The sword in his hands felt like a natural extension of his body; he felt knew exactly how to direct its deadly edge to the greatest effect, how to reap the most cut for his swing, chop, or thrust. The feeling of such complete and utter control over the blade was tremendously liberating, a revelation of lethal power.
A door opened to his left, revealing a menacing, black-clad, masked figure wielding a double-bladed sword. Carth took a few shots, but his blaster fire was turned aside by nothing more than a warding hand. Bastila shouted a warning, but Namenlos already knew that this was a man of dangerous power.
His opponent twirled his dual-sword and beckoned. Namenlos growled his acceptance of the man's challenge and leaped forward.

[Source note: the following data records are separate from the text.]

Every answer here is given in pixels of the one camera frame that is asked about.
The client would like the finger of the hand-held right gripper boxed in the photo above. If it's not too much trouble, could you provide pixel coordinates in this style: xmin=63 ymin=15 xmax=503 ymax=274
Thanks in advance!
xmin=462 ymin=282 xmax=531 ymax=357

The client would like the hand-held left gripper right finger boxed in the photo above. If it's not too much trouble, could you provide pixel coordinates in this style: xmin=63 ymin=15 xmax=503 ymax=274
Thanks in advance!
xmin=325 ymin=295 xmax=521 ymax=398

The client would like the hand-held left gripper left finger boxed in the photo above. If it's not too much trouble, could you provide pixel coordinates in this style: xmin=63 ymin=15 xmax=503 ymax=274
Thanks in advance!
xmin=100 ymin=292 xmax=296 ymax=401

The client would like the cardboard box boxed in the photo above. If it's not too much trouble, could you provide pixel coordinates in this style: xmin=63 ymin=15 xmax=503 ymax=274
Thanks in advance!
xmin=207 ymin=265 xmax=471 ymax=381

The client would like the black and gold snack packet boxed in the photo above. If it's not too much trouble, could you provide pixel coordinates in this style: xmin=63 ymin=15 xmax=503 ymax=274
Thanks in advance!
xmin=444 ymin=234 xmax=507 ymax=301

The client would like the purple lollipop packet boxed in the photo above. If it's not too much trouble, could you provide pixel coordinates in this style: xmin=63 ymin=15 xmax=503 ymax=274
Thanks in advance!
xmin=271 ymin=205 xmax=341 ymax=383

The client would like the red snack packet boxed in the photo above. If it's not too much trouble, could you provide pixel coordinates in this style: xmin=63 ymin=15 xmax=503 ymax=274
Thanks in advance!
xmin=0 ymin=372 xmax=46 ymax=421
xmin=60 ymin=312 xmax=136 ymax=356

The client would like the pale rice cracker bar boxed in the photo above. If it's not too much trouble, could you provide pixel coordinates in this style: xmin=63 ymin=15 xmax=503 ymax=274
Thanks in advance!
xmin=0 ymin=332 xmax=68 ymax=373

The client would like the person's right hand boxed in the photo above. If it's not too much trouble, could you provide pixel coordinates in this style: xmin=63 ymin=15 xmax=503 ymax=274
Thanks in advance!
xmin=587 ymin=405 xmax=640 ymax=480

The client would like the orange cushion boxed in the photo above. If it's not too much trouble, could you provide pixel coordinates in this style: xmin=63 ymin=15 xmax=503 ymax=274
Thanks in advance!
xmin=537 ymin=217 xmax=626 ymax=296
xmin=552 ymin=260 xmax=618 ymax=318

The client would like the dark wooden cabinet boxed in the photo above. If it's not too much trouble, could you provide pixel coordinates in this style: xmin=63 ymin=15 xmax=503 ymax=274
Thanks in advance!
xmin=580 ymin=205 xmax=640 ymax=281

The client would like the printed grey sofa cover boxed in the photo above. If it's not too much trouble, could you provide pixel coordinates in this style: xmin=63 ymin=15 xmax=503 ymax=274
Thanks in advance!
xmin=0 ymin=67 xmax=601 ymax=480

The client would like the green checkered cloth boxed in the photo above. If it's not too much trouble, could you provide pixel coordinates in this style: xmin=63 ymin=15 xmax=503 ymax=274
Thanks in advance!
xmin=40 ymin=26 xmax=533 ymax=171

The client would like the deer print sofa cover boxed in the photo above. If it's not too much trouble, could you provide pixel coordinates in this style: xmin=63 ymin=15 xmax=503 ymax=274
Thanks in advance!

His first blow was easily parried by his adversary. As he pulled back, he twisted his body and launched a kick at the man's torso, which was also blocked by a concerted downward chop of his forearm. As his body completed its movement, Namenlos struck again with his sword, forcing the man into a blade-lock. Grunts of exertion hissed past his teeth as Namenlos leaned in close for leverage, bringing his face inches from his opponent's. In the narrow slit of the man's cloth mask, Namenlos saw eyes which mirrored the set determination in his own
He was intrigued by the warrior spirit in his adversary, and if he hadn't been engaged in a battle for his life, he would have been enraptured by the mix of serenity and passion in the man's eyes, evidences of powerful and dangerous contradictions of the soul.
A sudden powerful shove caught him off guard, and Namenlos found himself at the mercy of the strange masked man. His sword was knocked clear; he would never reach it before his adversary brought the razor point of his own sword down on his body. Namenlos lurched forward anyway, going for the elusive hilt of the sword. He could hear the whistle of the double-sword as it rushed through the air to cut him open, anticipated the searing pain of it slicing him clean to his bones.
He couldn't move fast enough. Every particle of air seemed only obstructing him, slowing him down, keeping him locked in place so the man's sword could do its work.
Finally, after what seemed like an hour, time ticked away another imperceptible instant and he completed his lunge, made contact with the leather grip of his sword, and began twisting his body around to bring the edge to bear for a parry.
His opponent's sword wasn't where he expected it to be. It hadn't impaled him yet, hadn't even reached him yet. Namenlos looked up in surprise.
The black-clad, masked man lay on the ground, wheezing a last breath and vainly clutching his chest, which was split wide by a smoking gash. Bastila stood over him, a glowing double-bladed sword held in her own hands.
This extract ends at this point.